Effects of hypothermia on intracranial hemodynamics and ischemic brain damage-studies in the rat acute subdural hematoma model.

Abstract

Brain ischemia is the leading pathophysiological mechanism in the development of secondary brain damage after subdural hematoma (SDH). Hypothermia has been used as the effective neuroprotective treatment in clinical and laboratory studies of ischemic brain injury. In this study, we have examined the rat acute SDH model to assess the effect of hypothermia upon intracranial hemodynamics and also upon ischemic brain injury 4 hours after the induction of hematoma. Moderate hypothermia (32 degrees C) did not affect the intracranial pressure nor cerebral perfusion pressure, and it significantly reduced cortical brain edema formation underneath the hematoma (80.88 +/- 0.17%; p < 0.01) compared with the normothermic control group (81.65 +/- 0.52%). This reduction in brain edema formation was comparable to the result of MK-801 (2 mg/kg) treatment (80.95 +/- 0.35%; p < 0.01).
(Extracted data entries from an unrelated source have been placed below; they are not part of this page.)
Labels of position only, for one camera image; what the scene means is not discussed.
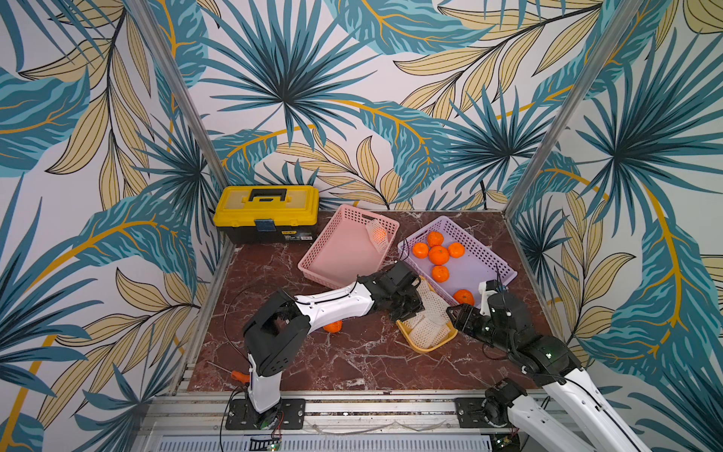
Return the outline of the white foam net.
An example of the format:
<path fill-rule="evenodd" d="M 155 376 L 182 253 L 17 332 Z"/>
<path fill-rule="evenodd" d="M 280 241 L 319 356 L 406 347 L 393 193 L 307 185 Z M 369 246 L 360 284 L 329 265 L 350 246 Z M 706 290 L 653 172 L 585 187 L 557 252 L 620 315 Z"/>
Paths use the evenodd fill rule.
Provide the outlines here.
<path fill-rule="evenodd" d="M 417 292 L 423 303 L 424 310 L 421 315 L 429 325 L 434 325 L 438 329 L 445 328 L 449 317 L 446 314 L 446 309 L 449 304 L 440 297 L 425 279 L 421 280 Z"/>
<path fill-rule="evenodd" d="M 420 350 L 432 350 L 448 339 L 451 331 L 447 325 L 421 322 L 407 333 L 410 344 Z"/>

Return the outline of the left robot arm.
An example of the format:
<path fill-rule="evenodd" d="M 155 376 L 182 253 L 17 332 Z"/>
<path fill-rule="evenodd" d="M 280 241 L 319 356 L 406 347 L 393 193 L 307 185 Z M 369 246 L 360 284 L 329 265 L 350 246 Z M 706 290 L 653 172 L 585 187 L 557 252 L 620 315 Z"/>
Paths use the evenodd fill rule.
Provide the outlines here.
<path fill-rule="evenodd" d="M 282 373 L 293 363 L 307 336 L 348 318 L 385 312 L 391 321 L 412 318 L 424 310 L 420 276 L 406 263 L 359 276 L 342 288 L 310 296 L 273 293 L 243 328 L 250 363 L 248 389 L 256 414 L 275 412 L 281 402 Z"/>

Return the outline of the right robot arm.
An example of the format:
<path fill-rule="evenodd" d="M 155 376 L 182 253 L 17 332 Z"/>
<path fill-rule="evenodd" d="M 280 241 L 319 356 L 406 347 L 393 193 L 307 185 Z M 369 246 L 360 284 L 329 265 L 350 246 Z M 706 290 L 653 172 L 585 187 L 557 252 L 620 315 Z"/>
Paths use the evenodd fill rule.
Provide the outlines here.
<path fill-rule="evenodd" d="M 649 451 L 601 390 L 582 363 L 560 339 L 536 331 L 526 304 L 503 291 L 487 298 L 489 312 L 469 304 L 446 309 L 453 327 L 485 346 L 501 350 L 505 359 L 554 399 L 586 435 L 565 427 L 542 409 L 525 388 L 504 379 L 485 391 L 478 408 L 458 408 L 496 428 L 515 428 L 548 451 Z"/>

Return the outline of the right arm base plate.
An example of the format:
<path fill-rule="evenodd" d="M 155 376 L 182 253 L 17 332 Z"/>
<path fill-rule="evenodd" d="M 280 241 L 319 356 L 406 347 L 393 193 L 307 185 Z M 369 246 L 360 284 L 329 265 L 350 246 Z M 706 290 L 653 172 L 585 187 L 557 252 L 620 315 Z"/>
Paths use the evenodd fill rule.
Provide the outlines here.
<path fill-rule="evenodd" d="M 487 397 L 454 399 L 455 413 L 462 429 L 512 428 L 508 405 Z"/>

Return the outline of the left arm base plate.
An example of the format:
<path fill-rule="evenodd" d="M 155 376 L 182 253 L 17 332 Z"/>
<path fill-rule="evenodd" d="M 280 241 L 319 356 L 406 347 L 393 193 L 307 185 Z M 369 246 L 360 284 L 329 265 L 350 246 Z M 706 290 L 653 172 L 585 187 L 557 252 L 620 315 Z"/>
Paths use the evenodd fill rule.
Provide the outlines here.
<path fill-rule="evenodd" d="M 270 410 L 260 414 L 246 399 L 234 399 L 225 420 L 228 431 L 300 431 L 306 412 L 305 399 L 281 399 Z"/>

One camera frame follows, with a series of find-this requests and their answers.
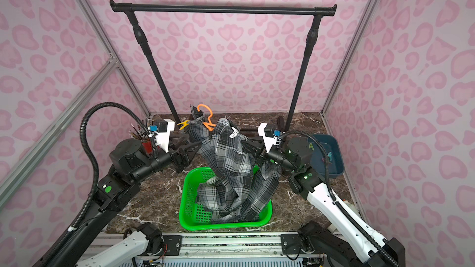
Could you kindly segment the orange plastic hanger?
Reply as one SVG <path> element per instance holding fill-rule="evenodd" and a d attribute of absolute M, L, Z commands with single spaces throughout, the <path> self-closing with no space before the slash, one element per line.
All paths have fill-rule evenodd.
<path fill-rule="evenodd" d="M 203 125 L 208 131 L 213 132 L 216 127 L 216 124 L 212 122 L 212 117 L 214 115 L 212 109 L 207 105 L 199 104 L 197 106 L 197 110 L 198 111 L 205 110 L 205 114 L 204 114 L 205 119 L 203 121 Z"/>

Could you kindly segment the yellow clothespin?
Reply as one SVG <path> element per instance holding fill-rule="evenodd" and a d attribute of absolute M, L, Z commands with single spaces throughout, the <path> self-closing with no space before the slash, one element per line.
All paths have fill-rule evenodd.
<path fill-rule="evenodd" d="M 179 128 L 179 130 L 184 130 L 187 126 L 190 125 L 190 120 L 185 120 L 183 122 L 180 122 L 180 123 L 177 123 L 177 127 Z"/>

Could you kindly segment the white clothespin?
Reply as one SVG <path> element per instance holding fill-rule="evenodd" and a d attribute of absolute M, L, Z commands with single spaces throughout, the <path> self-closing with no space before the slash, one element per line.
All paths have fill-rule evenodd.
<path fill-rule="evenodd" d="M 240 134 L 240 130 L 237 129 L 236 127 L 231 127 L 231 133 L 229 135 L 229 138 L 236 138 Z"/>

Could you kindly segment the black white plaid shirt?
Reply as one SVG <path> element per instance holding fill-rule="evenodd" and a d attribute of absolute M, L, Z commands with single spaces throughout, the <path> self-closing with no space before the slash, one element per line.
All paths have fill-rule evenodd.
<path fill-rule="evenodd" d="M 202 111 L 191 106 L 192 120 L 184 129 L 191 142 L 201 142 L 198 153 L 215 173 L 215 177 L 197 189 L 197 203 L 212 213 L 212 223 L 257 221 L 279 186 L 280 166 L 264 163 L 254 170 L 255 160 L 242 149 L 243 134 L 229 138 L 231 127 L 239 127 L 221 118 L 213 132 L 208 131 Z"/>

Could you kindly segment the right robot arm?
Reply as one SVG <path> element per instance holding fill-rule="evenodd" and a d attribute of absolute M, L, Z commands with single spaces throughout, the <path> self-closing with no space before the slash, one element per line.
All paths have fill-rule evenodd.
<path fill-rule="evenodd" d="M 340 232 L 335 236 L 311 221 L 298 229 L 299 251 L 323 253 L 330 266 L 404 267 L 406 250 L 396 238 L 387 239 L 368 225 L 333 190 L 330 158 L 322 142 L 304 131 L 274 137 L 263 132 L 241 142 L 258 167 L 276 164 L 294 193 L 318 209 Z"/>

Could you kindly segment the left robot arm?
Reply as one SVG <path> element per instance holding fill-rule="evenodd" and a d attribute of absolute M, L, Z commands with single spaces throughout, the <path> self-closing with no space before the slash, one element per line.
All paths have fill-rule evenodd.
<path fill-rule="evenodd" d="M 105 177 L 100 178 L 98 161 L 87 140 L 87 125 L 91 117 L 103 108 L 117 108 L 130 115 L 150 138 L 152 153 L 146 152 L 140 140 L 124 140 L 110 153 L 111 168 Z M 144 180 L 170 164 L 182 171 L 201 147 L 200 142 L 192 143 L 188 135 L 176 136 L 177 141 L 169 150 L 157 146 L 160 132 L 146 127 L 129 108 L 114 102 L 91 107 L 81 121 L 79 133 L 82 148 L 93 169 L 90 193 L 70 226 L 35 263 L 37 267 L 74 267 L 103 228 L 140 192 Z"/>

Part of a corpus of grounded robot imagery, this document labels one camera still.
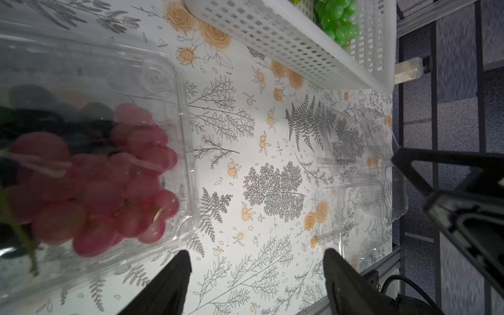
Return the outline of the clear plastic clamshell container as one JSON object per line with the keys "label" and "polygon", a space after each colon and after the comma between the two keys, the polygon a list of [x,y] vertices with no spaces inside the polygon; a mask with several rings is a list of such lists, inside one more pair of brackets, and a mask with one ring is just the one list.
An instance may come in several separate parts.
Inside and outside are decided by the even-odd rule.
{"label": "clear plastic clamshell container", "polygon": [[1,26],[1,312],[182,246],[199,223],[166,55]]}

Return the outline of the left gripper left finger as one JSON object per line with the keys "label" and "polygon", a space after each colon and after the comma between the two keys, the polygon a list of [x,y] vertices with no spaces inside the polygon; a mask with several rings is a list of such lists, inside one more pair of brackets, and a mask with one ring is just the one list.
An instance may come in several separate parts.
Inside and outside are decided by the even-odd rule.
{"label": "left gripper left finger", "polygon": [[182,250],[119,315],[181,315],[191,274],[189,252]]}

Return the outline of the dark blue grape bunch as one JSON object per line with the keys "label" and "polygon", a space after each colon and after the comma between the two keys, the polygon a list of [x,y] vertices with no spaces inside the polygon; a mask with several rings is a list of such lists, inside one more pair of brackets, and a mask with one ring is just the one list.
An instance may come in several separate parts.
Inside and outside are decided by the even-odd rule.
{"label": "dark blue grape bunch", "polygon": [[1,232],[25,249],[72,244],[96,257],[121,238],[114,214],[125,203],[112,157],[114,111],[76,108],[46,88],[18,85],[1,108]]}

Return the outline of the bright green grape bunch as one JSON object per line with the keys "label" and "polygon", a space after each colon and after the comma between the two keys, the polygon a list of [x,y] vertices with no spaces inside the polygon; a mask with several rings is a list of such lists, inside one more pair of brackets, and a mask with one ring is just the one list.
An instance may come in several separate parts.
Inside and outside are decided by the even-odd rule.
{"label": "bright green grape bunch", "polygon": [[346,48],[360,34],[354,23],[358,4],[351,0],[315,1],[314,13],[319,27],[340,47]]}

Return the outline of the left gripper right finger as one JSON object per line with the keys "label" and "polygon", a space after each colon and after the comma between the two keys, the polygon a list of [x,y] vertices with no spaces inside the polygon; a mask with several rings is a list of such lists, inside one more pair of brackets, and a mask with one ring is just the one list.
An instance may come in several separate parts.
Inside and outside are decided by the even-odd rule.
{"label": "left gripper right finger", "polygon": [[393,300],[373,288],[336,250],[325,250],[323,267],[332,314],[398,313]]}

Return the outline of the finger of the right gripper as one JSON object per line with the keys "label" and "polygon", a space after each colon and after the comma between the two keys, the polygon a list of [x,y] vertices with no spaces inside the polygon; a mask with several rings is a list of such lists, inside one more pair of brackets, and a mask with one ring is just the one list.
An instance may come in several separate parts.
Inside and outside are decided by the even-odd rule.
{"label": "finger of the right gripper", "polygon": [[439,190],[423,211],[463,256],[503,295],[503,200]]}
{"label": "finger of the right gripper", "polygon": [[[418,163],[431,164],[438,173],[426,179],[414,167]],[[503,199],[502,154],[400,148],[392,164],[425,197],[448,190]]]}

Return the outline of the red grape bunch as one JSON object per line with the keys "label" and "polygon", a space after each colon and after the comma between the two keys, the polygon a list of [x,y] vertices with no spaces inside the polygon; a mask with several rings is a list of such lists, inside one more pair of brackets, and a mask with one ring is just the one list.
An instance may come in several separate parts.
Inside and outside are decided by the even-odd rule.
{"label": "red grape bunch", "polygon": [[161,185],[177,163],[167,133],[131,103],[6,109],[1,221],[25,245],[68,241],[81,257],[124,239],[153,244],[180,210]]}
Ischemic brain damage detected by H-E staining was also significantly reduced in the hypothermia and MK-801 treated groups (59.1 +/- 12.3 mm3 and 66.4 +/- 13.8 mm3; p < 0.01 and p < 0.05) compared with the normothermic control group (86.6 +/- 20.7 mm3). In conclusion, the present study demonstrates that hypothermia is a potent neuroprotective method and an inhibition of the glutamate excitotoxic process may contribute the protective mechanisms of hypothermia in this rat acute SDH model.